- DIRECTIONS: Where the listing below has a line with "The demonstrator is", write out exactly that line and every line after it, stopping after the line with "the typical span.".

(STORED DATA)

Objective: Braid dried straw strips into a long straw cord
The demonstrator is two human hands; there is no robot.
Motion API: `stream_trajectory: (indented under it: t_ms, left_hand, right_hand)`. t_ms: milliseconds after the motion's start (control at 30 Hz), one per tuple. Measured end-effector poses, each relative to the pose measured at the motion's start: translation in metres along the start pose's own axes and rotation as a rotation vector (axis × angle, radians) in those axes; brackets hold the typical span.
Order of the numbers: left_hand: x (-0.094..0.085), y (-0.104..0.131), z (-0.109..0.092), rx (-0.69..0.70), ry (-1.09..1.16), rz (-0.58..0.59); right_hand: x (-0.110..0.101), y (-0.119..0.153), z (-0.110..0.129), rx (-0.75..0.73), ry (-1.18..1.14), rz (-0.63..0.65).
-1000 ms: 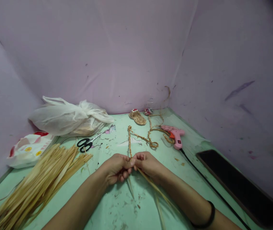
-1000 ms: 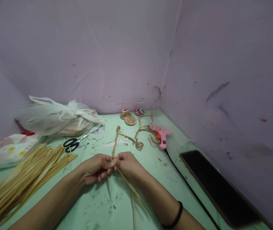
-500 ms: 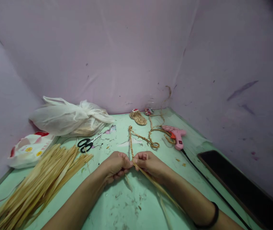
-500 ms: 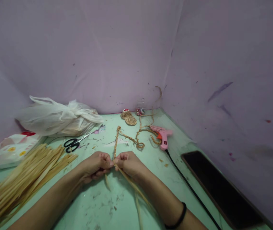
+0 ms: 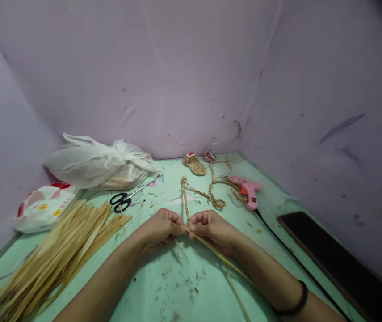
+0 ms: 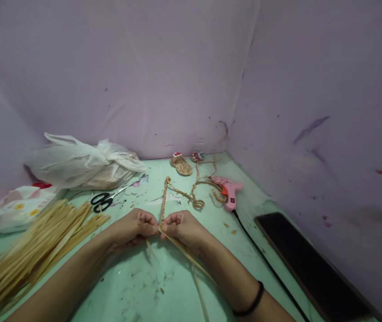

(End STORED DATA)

- ANSWER AREA:
The demonstrator is two human hands; there is no robot.
Motion API: `stream_trajectory: (indented under it: t_ms, left_hand, right_hand)`. t_ms: milliseconds after the motion's start (control at 30 Hz), one per tuple. Measured end-effector poses, each relative to the pose measured at the motion's start: translation in metres along the start pose's own axes and rotation as a rotation vector (axis × angle, radians) in those axes; brackets hold the typical span.

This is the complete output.